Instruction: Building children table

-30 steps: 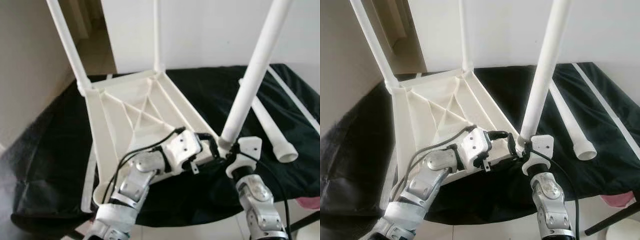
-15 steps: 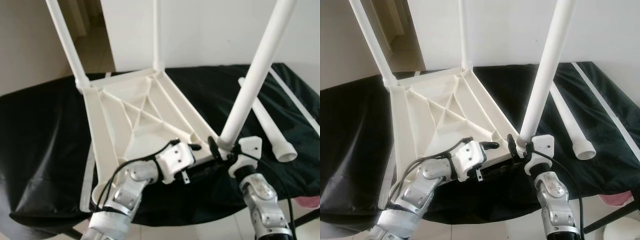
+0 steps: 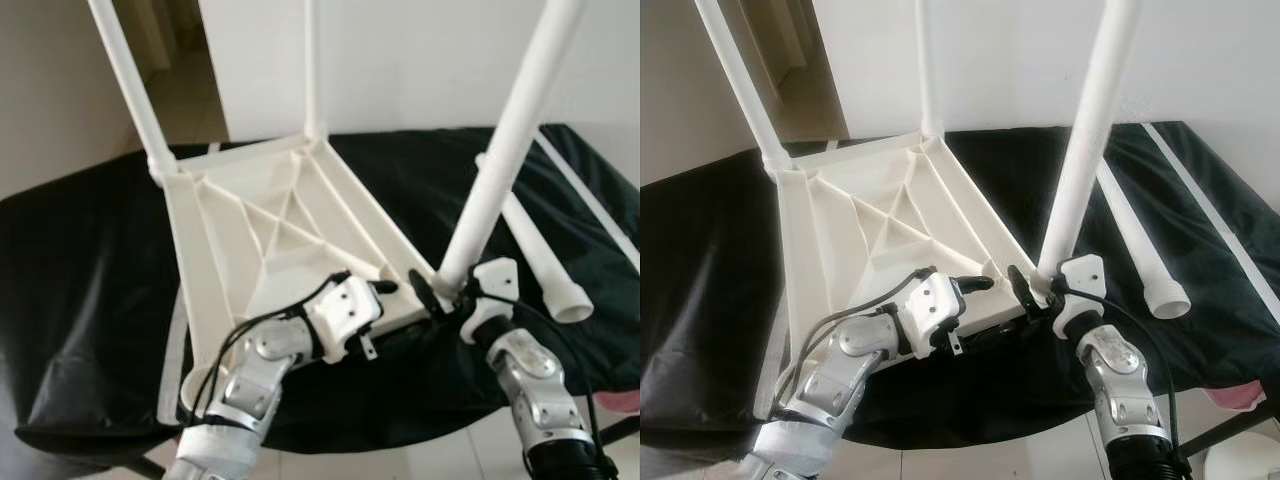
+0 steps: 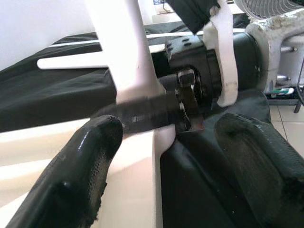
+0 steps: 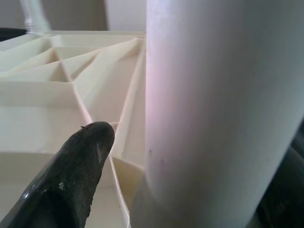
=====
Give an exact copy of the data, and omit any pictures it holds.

### Answer
Instruction: Building children table

-30 steps: 
-15 steps: 
+0 steps: 
+0 steps: 
+0 steps: 

No more work is needed for this exercise.